La livraison à 1 centime au centre de la polémique
Alors qu’Amazon et les autres géants du e-commerce prenaient de l’ampleur, les libraires avaient fait entendre leur voix, dénonçant une concurrence déloyale : aucune loi n’interdisait les frais de port gratuits pour les livres. Amazon, notamment, proposait donc de livrer gratuitement à domicile, ce que les librairies ne pouvait pas proposer.
Mais en 2014 tout devait changer : une loi fixait que les frais de port ne pouvaient plus être gratuits pour les livres. Loin de résoudre le problème, elle a envenimé la situation. Amazon ou encore la Fnac, forts de leurs gigantesques ventes, ont donc fixé les frais de port à 1 centime d’euro, la loi n’établissant pas de minimum. Une décision qui n’a pas manqué d’être mal prise pour les libraires qui avaient l’impression que les géants du e-commerce se moquaient d’eux. Ils ont donc continué leur combat.
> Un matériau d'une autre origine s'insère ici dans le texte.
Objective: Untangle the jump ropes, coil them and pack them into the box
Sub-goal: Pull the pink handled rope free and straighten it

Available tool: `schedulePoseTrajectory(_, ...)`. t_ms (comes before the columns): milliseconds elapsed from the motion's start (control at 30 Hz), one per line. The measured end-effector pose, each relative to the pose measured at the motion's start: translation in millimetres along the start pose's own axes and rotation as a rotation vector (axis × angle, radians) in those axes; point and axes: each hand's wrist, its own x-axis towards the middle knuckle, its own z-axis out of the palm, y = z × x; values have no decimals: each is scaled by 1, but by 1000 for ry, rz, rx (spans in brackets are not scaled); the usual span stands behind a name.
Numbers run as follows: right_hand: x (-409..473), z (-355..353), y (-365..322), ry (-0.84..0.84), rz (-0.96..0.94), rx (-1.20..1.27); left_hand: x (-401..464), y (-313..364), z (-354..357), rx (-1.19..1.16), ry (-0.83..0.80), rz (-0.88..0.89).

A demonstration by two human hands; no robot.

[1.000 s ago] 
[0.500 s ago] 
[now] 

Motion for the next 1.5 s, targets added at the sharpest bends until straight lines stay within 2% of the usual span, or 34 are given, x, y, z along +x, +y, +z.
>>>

Bientôt des frais de port à 3 euros minimum ?
Fin 2021, nouvelle victoire des libraires : le gouvernement adopte une loi qui vise à relever les frais de port minimum pour les livres… sans une nouvelle fois fixer de prix. Une consultation publique a alors lieu : les libraires proposaient 4,50 euros minimum, Amazon 1,49 euro. Le gouvernement aurait tranché : le ministère de la Culture annonce proposer 3 euros minimum pour les frais de port sur les livres jusqu’à 35 euros d’achat. Au-delà, rien ne change, ce qui laisse la possibilité aux géants du e-commerce de continuer de proposer la livraison à 1 centime.
Du fait de la nature réglementaire de la mesure, le gouvernement va désormais la soumettre à la Commission européenne qui aura le dernier mot. Si elle est validée, le prix de la livraison des livres sur Internet va donc fortement augmenter en France.